#### [REQUIREMENT]
For each line below that includes the string "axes", show the whole line.

#### [GIVEN MATERIAL]

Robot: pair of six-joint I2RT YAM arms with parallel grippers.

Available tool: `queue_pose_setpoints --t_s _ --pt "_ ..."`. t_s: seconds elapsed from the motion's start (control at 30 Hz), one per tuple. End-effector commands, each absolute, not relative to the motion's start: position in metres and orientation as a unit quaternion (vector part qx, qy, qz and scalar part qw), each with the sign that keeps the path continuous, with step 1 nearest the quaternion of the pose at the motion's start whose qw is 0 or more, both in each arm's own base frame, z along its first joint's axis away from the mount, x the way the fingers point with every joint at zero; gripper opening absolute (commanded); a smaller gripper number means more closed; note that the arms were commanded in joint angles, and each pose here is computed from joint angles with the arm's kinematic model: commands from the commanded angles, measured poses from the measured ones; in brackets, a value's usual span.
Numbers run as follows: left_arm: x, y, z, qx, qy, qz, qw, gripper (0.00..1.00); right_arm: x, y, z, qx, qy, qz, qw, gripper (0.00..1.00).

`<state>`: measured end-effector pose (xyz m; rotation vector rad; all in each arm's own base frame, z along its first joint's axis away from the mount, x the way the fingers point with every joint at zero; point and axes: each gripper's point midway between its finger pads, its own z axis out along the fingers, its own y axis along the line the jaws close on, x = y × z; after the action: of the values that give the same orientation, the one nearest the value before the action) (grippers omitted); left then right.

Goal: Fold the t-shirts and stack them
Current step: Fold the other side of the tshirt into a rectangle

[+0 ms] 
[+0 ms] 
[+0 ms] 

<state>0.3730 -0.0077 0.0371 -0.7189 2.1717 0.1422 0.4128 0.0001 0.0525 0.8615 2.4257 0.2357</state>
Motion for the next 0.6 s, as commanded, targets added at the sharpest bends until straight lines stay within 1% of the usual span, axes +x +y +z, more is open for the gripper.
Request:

#### [THE COMPLETED TASK]
`<state>`: measured end-effector pose (xyz m; rotation vector rad; all in each arm's own base frame, z along its first joint's axis away from the mount, x the way the fingers point with every joint at zero; point and axes: each gripper's point midway between its finger pads, its own z axis out along the fingers, its own y axis along the line the jaws close on, x = y × z; after the action: of the values that give the same orientation, the one nearest the value before the action) (grippers omitted); left then right.
Motion for the next 0.6 s, as commanded, targets added at the sharpest bends until straight lines stay within 1% of the usual span, axes +x +y +z, more is open for the gripper.

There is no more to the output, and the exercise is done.